_Task statement_.
Line by line, retype the material exactly and leave each picture out.

/---

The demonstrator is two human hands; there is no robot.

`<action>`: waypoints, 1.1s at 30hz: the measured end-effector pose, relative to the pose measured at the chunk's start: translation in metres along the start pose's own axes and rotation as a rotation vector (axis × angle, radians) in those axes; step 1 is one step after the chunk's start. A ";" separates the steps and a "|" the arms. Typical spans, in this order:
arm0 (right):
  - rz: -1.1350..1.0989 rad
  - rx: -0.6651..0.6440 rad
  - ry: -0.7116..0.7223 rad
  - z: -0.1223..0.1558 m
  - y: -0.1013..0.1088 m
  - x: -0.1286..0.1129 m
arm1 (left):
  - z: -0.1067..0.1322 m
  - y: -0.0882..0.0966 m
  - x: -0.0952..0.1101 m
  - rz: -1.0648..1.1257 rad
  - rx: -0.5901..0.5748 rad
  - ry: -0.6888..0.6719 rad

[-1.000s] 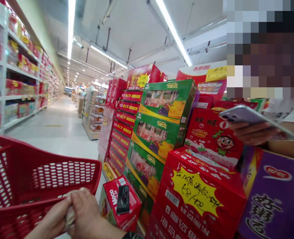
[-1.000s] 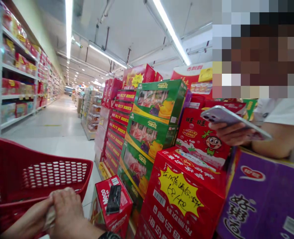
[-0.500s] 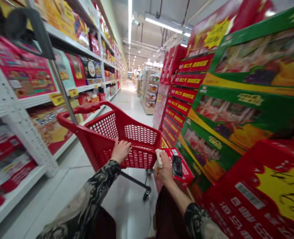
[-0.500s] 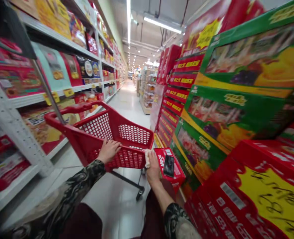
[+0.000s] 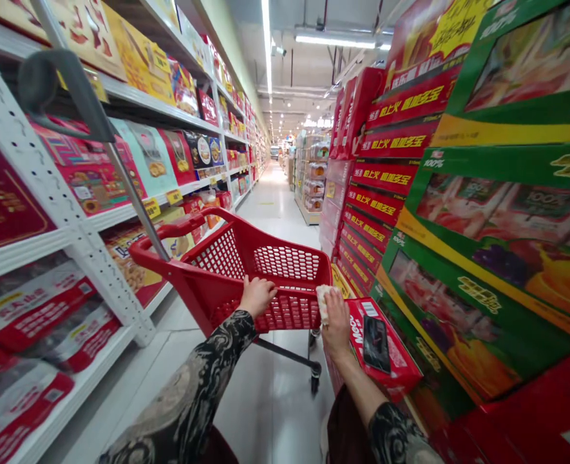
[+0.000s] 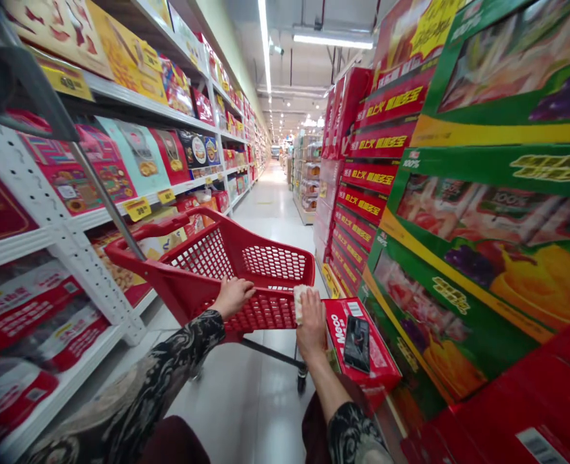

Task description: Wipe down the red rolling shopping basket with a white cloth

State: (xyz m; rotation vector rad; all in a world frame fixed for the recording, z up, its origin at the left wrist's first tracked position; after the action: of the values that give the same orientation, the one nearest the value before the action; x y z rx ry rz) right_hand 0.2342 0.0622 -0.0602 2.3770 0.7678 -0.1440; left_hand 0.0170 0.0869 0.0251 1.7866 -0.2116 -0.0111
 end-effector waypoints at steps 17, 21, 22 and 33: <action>-0.068 0.036 0.050 -0.008 -0.006 -0.022 | 0.027 -0.009 -0.007 -0.215 0.137 -0.090; -0.016 -0.012 0.153 -0.020 -0.020 -0.038 | 0.042 -0.009 -0.010 -0.246 0.099 -0.118; -0.011 -0.047 0.181 -0.012 -0.029 -0.040 | 0.044 -0.009 -0.009 -0.245 0.080 -0.125; -0.095 -0.157 0.234 0.038 -0.045 -0.041 | 0.066 -0.010 -0.011 -0.232 0.061 -0.237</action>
State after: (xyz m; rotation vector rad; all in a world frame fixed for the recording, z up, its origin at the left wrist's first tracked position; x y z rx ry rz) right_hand 0.1781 0.0477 -0.1026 2.2324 0.9657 0.1538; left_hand -0.0004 0.0274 -0.0007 1.8606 -0.1740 -0.3870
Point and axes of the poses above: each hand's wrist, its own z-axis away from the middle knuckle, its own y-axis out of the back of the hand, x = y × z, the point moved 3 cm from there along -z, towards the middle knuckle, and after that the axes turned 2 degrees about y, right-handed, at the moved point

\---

_Response for this exercise_.
The demonstrator is two human hands; there is no robot.

`<action>`: waypoints, 1.1s at 30hz: the measured end-effector pose, relative to the pose measured at the chunk's start: translation in metres along the start pose's own axes and rotation as a rotation vector (axis × angle, radians) in those axes; step 1 is one step after the chunk's start. A ";" separates the steps and a "|" the arms. Typical spans, in this order:
arm0 (right):
  - rz: -1.1350..1.0989 rad
  - rx: -0.6651..0.6440 rad
  - ry: -0.7116..0.7223 rad
  - z: -0.1223..0.1558 m
  - y: -0.1013..0.1088 m
  - x: -0.1286..0.1129 m
arm1 (left):
  - z: -0.1067..0.1322 m
  - y: -0.0882..0.0966 m
  - x: -0.0952..0.1101 m
  - rz: -1.0648..1.1257 rad
  - rx: -0.5901..0.5748 rad
  - ry: -0.6888..0.6719 rad

[-1.000s] 
[-1.000s] 
[-0.500s] 
[-0.500s] 
[+0.000s] 
[+0.000s] 

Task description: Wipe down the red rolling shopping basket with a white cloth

State: (xyz m; rotation vector rad; all in a world frame fixed for the recording, z up, its origin at the left wrist's first tracked position; after the action: of the values that give the same orientation, the one nearest the value before the action; x y z rx ry rz) right_hand 0.2342 0.0622 -0.0602 2.3770 0.7678 -0.1440; left_hand 0.0170 0.0869 0.0251 1.7866 -0.2116 -0.0111
 end-effector waypoints at steps 17, 21, 22 and 33: <action>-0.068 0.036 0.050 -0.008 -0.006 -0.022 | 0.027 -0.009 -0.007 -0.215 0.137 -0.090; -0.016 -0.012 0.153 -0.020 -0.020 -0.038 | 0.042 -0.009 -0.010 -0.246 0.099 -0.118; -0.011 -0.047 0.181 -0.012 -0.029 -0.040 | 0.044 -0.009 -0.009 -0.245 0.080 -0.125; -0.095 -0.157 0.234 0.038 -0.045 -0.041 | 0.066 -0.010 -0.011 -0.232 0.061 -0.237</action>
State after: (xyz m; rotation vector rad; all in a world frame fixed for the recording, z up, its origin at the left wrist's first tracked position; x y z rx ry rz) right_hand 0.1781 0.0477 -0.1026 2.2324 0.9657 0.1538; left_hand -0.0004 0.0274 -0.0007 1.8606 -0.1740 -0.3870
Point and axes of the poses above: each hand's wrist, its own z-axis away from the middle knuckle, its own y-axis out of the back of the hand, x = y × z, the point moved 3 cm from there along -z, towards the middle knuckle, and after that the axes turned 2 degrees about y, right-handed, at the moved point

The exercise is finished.